→ **Task goal**:
Up to and including the line that contains "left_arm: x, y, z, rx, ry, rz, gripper", reproduce every line exactly, beginning with the first line below.

========

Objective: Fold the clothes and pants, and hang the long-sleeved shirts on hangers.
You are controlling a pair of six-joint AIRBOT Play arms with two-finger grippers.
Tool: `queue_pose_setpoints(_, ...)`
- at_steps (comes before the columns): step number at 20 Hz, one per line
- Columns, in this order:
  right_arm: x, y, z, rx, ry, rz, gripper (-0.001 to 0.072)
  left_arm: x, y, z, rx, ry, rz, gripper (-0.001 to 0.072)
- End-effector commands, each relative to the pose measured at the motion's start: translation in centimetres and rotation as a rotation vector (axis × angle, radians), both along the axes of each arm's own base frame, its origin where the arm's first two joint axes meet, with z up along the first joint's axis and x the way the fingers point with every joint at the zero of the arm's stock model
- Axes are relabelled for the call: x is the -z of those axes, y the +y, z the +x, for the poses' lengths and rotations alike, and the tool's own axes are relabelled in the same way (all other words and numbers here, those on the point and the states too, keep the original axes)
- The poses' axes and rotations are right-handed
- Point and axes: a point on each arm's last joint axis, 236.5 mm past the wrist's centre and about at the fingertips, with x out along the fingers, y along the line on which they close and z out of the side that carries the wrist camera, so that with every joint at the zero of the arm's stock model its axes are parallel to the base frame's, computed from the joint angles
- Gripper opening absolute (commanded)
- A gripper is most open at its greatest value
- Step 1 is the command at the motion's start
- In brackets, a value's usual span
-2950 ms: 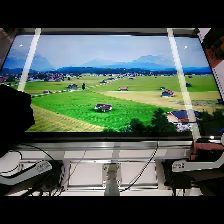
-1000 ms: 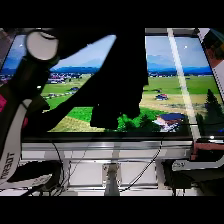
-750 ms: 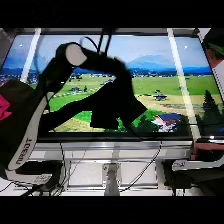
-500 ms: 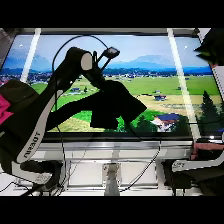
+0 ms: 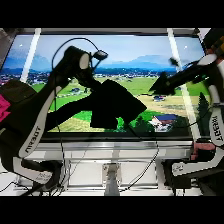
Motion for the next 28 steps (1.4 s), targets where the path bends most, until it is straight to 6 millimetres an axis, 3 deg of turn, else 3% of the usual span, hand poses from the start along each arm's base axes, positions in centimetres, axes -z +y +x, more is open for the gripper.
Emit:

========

→ **Response**:
Objective: Fold the clothes and pants, and hang the long-sleeved shirts on hangers.
You are controlling a pair of six-joint AIRBOT Play arms with two-finger grippers.
Tool: `queue_pose_setpoints(_, ...)`
- at_steps (comes before the columns): step number at 20 Hz, one per line
- Columns, in this order:
  right_arm: x, y, z, rx, ry, rz, gripper (-0.001 to 0.072)
  left_arm: x, y, z, rx, ry, rz, gripper (-0.001 to 0.072)

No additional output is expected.